創業家経営からの脱却課題=新社長、再生へ「忖度せず」―4カ月半ぶり記者会見・小林製薬
小林製薬は8日、「紅麹(べにこうじ)」配合サプリメントの健康被害問題の公表後、3回目となる記者会見を約4カ月半ぶりに開き、新旧社長が謝罪した。同日就任した山根聡社長は創業家に忖度(そんたく)せずに経営を進める考えを強調したが、問題把握後に適切な対応を取らなかった創業家経営から脱却できるかどうかは不透明だ。
「失った信頼はすぐに回復できない」「小さな信頼を重ねたい」。山根氏は会見で「信頼」を何度も口にし、原因究明や再発防止策の策定、被害者への補償に注力する考えを示した。問題の背景に小林一雅前会長ら創業家一族が経営に深く関わってきた企業風土を挙げ、「同質性」と表現。「良いときは一枚岩で回るが、逆になると負の方に回る」と認めた。
山根氏は、今後は創業家に「忖度はしない」と明言し、「同質性」の解消を進める考えを示した。
しかし、被害の拡大防止へリーダーシップを発揮できなかった創業家経営の影響はなお残る。社長を退任した小林章浩氏は補償担当として取締役に残り、一雅氏は月額200万円の報酬を受け取る特別顧問に就いた。財界からは「甘い体制」(新浪剛史経済同友会代表幹事)との批判が相次ぐ。

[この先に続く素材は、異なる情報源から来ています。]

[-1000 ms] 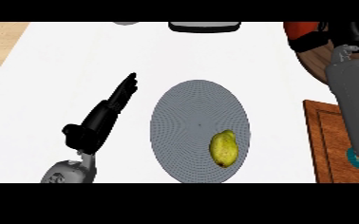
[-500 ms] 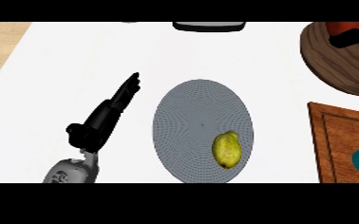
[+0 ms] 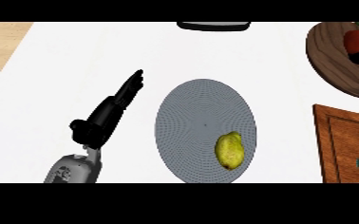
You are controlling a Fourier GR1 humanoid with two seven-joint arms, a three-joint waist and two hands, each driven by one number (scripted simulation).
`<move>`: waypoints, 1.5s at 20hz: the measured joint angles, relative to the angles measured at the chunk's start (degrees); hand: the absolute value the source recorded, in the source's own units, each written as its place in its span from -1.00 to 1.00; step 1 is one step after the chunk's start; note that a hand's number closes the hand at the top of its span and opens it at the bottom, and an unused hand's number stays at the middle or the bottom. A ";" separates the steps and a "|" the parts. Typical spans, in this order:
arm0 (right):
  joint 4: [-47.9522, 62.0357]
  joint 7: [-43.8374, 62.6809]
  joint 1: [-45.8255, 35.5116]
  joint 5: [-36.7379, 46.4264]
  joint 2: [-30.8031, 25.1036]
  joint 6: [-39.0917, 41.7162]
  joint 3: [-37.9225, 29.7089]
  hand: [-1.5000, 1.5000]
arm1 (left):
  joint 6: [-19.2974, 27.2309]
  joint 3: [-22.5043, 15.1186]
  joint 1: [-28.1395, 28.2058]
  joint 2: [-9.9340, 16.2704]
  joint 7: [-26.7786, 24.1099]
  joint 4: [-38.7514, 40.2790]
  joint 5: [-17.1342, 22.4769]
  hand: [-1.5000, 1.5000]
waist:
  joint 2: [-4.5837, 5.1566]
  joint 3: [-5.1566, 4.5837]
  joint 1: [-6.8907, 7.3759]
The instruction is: Pick the bell pepper from the placemat and place it in the bowl
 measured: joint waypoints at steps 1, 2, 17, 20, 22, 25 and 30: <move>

今後の忖度を否定した山根氏も、創業家には「株主だから、考え方に耳を傾けるのは当然」とも指摘。「是々非々」で対応する構えで、創業家の意向に左右されずに経営を進められるかはおぼつかない。
紅麹問題を巡り、同社は被害症例の公表が遅れ、サプリ摂取との関連が疑われる死亡者を厚労省に報告していなかったことも問題となっている。記者会見も、サプリとの関連が疑われる死亡者数が増えていく中で4カ月以上開かず、情報開示に消極的な姿勢が目立った。山根氏は「説明責任を果たすには会見が必要。今後、必要に応じてする」と語ったが、問題の原因はいまだ特定されておらず、再発防止策の策定時期も見通せていない。信頼回復への道は依然険しい。